MARE TRANQUILLITATIS
- Plinius B (about halfway between Plinius and Jansen).
- The unnamed crater near Rima Jansen (about halfway between the large ghost crater Jansen R and bowl shaped crater Jansen L).
- The shallow crater northeast of Zahringer (Taruntius E) (note: the accompanying craterlets Taruntius EA and Taruntius EB, east-southeast of Zahringer, show other letter designations on the LROC's
Act-React Quick Map. More precisely, Taruntius EA is called Taruntius S, while Taruntius EB is called... nothing).

OCEANUS PROCELLARUM
- The small shallow crater at LAT: 8.77, LON: -44.96 (northwest of Kepler E).
- The shallow crater about halfway between Herigonius and Euclides C.
- The shallow crater immediately west of Flamsteed F; about halfway between the Flamsteed P ring and Rand McNally's
Leon Hills (Wichmann R).
- The shallow crater southwest of Flamsteed M, east of the Flamsteed P ring.
- The shallow crater southeast of Herodotus A, northwest of the pronounced dome Omega. http://bit.ly/2zS3BcU
- The shallow crater on the short wrinkle ridge north-northeast of Lichtenberg A. http://bit.ly/2BTTAKw
- The shallow crater and its small companion north of Nielsen, with larger "plateau"-like ghostcrater east-southeast of it.
- The shallow crater on the unnamed wrinkle ridge immediately west of Hermann R.
- The shallow crater about halfway between the triplet Hermann F-'
S-R and Hermann E east of those three.

SCHICKARD
- Two shallow craters on the eastern part of the floor of Schickard. http://bit.ly/2hqkxwM

SINUS IRIDUM
- The shallow crater at LAT 45.00, LON -32.11. Note: this one and several other craters and wrinkle ridges on the floor of Sinus Iridum should get the names of the scientists mentioned in Carl B. Boyer's book The Rainbow; from Myth to Mathematics (because we are at the Bay of Rainbows here!). There's also a small unnamed sinuous rille about one degree east of this shallow crater.
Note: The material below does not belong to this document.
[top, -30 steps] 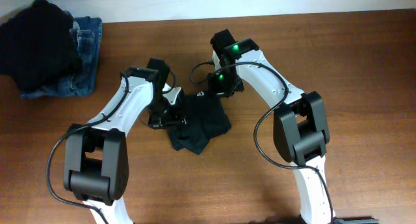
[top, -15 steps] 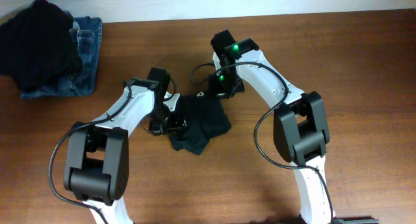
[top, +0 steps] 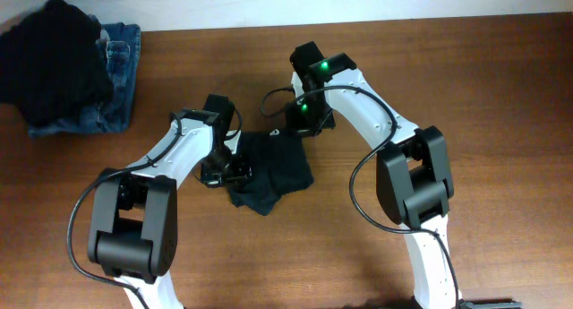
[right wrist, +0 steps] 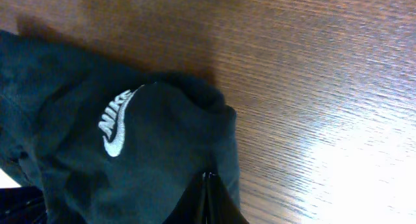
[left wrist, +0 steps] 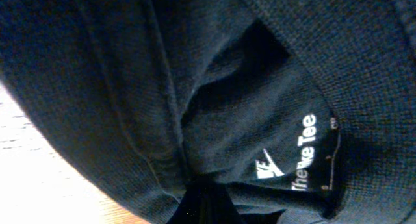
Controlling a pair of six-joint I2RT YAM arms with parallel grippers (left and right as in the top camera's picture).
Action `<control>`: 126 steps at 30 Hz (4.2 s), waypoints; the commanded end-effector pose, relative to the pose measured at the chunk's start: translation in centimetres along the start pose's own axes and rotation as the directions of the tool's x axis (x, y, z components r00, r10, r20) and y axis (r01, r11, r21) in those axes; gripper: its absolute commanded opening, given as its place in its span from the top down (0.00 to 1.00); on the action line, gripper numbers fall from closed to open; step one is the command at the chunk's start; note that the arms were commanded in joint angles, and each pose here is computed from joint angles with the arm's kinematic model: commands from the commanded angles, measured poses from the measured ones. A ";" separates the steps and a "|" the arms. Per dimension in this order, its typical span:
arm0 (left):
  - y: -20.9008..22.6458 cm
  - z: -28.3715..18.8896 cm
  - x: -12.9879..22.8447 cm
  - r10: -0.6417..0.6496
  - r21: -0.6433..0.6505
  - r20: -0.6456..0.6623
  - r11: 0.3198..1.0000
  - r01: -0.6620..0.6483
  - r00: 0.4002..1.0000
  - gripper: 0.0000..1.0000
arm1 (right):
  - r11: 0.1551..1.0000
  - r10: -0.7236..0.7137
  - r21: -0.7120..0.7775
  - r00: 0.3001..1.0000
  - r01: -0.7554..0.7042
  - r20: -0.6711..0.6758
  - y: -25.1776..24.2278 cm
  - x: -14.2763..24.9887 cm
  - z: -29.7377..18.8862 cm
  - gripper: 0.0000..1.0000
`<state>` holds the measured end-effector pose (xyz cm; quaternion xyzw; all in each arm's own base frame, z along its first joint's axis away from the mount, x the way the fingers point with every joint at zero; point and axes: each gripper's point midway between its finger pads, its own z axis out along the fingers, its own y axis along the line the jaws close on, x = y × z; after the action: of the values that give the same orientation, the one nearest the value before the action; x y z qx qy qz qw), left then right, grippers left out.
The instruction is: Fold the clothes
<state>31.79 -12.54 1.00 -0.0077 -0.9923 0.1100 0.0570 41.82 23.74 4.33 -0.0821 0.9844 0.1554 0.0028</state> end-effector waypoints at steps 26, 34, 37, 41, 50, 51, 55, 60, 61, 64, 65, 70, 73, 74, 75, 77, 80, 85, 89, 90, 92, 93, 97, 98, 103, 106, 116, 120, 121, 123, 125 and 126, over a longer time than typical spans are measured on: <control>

Note: there's also the curious phenomenon of the shallow half crater (or half plateau) which is "hanging" as an appendage (or as a droplet) on the southern part of a pronounced bowl shaped crater
Four examples:
  • Norman in Oceanus Procellarum.
  • Sinas in Mare Tranquillitatis.
  • Eichstadt G, west of Eichstadt.
  • Jansen E in Mare Tranquillitatis (at Jansen E, the small half crater is at the northern part of it).